Cette décision forte de la majorité présidentielle intervient pourtant malgré l'interdiction de cette manifestation notifiée par le gouvernement provincial de Kinshasa. Les cadres et sympathisants de la plateforme affichent ainsi leur détermination à descendre dans la rue pour exprimer leurs revendications politiques malgré les restrictions administratives en vigueur.
Dans une déclaration officielle, la plateforme présidentielle a précisé les motivations profondes de cette mobilisation citoyenne. Selon l'Union sacrée, cette initiative vise principalement à défendre vigoureusement les institutions de la République ainsi que les Forces armées de la République démocratique du Congo (FARDC). Ces dernières sont actuellement engagées sur le front dans l'est du pays pour faire face aux rebelles de l'AFC/M23, largement documentés et soutenus par l'armée rwandaise.
À l'opposé de cette position, la coalition de l'opposition C64 a adopté une stratégie radicalement différente face aux tensions de l'heure. Celle-ci a en effet décidé de reporter la marche qu'elle comptait également organiser à la même date du 22 juillet. Préférant jouer la carte de la contestation politique différée, l'opposition a brandi un ultimatum fixée au 15 août, exigeant d'ici là la convocation effective d'un dialogue national inclusif pour désamorcer la crise.

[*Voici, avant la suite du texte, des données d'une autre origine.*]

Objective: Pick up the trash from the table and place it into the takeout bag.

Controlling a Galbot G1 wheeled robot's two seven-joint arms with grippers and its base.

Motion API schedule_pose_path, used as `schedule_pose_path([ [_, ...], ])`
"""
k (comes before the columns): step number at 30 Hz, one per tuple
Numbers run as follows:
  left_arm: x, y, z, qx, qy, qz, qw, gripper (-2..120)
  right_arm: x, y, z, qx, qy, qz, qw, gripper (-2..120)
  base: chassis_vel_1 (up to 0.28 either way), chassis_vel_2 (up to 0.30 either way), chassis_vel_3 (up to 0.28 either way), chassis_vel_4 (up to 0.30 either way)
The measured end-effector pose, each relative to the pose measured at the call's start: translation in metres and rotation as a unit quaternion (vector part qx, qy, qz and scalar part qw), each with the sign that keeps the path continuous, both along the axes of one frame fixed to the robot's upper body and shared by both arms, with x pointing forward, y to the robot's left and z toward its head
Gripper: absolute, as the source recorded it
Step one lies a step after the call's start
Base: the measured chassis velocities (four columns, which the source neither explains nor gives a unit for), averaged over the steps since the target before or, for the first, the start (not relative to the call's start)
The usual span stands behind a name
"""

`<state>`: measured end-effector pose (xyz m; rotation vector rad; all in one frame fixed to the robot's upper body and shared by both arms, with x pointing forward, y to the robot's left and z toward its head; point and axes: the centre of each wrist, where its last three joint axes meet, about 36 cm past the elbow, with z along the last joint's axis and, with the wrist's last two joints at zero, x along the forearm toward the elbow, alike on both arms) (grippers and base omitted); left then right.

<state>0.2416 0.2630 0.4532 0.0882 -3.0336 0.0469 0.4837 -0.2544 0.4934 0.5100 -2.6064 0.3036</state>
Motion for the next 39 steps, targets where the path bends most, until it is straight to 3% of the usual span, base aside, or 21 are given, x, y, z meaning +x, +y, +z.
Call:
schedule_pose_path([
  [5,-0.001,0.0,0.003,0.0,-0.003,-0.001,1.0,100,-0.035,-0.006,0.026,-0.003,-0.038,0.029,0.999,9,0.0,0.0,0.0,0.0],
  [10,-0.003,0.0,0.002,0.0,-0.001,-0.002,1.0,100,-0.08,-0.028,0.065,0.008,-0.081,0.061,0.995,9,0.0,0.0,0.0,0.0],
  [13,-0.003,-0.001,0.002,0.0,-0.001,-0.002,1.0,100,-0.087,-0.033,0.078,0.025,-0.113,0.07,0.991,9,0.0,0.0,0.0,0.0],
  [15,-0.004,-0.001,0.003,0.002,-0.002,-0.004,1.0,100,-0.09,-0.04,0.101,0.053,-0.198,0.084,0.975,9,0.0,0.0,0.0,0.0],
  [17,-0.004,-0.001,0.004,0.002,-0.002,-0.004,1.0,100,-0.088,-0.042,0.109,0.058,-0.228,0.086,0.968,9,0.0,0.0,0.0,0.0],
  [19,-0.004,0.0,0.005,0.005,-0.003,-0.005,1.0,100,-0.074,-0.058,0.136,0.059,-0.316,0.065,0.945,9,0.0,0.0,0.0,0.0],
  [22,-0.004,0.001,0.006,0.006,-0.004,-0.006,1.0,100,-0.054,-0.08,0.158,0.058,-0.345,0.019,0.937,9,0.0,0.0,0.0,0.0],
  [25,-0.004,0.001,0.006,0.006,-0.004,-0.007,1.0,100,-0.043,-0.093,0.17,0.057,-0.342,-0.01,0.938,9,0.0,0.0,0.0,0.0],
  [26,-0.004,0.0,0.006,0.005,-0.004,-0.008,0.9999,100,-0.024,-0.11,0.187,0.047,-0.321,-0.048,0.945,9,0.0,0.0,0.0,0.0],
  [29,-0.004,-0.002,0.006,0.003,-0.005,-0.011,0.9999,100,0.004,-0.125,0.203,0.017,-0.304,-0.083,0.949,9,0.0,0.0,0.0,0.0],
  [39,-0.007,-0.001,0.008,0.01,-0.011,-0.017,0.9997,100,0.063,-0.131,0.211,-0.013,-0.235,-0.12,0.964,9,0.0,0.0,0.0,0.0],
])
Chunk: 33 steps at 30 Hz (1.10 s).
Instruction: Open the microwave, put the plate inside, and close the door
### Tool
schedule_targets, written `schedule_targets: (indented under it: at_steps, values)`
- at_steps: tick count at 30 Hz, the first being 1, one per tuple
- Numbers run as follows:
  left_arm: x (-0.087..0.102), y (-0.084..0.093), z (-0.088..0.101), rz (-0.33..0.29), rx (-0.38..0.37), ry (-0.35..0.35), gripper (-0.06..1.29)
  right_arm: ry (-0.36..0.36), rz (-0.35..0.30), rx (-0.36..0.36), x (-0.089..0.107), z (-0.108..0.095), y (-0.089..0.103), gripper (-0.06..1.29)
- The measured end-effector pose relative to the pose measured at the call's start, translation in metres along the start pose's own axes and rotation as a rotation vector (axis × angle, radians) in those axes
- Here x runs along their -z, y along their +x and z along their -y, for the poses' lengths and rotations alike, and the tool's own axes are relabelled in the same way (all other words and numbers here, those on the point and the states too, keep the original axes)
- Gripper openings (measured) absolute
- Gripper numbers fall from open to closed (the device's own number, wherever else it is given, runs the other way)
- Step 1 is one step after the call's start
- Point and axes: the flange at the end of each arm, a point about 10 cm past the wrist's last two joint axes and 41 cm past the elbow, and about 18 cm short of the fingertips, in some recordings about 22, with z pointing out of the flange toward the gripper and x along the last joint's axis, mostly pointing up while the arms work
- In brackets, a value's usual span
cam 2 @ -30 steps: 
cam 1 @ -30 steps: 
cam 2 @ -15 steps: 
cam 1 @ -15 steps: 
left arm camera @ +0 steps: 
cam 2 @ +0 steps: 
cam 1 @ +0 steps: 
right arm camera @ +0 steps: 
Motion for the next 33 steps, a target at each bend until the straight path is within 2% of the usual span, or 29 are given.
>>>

Cette divergence de calendrier entre la majorité et l'opposition met en lumière les lignes de fracture persistantes au sein de la classe politique congolaise. Alors que l'Union sacrée choisit la démonstration de force sur le bitume kinois pour soutenir le front et les institutions, le front C64 mise sur la pression politique conditionnelle. Reste à suivre la tournure que prendra cette journée du 22 juillet à Kinshasa au regard du maintien de la marche de la majorité et de son interdiction officielle par les autorités urbaines.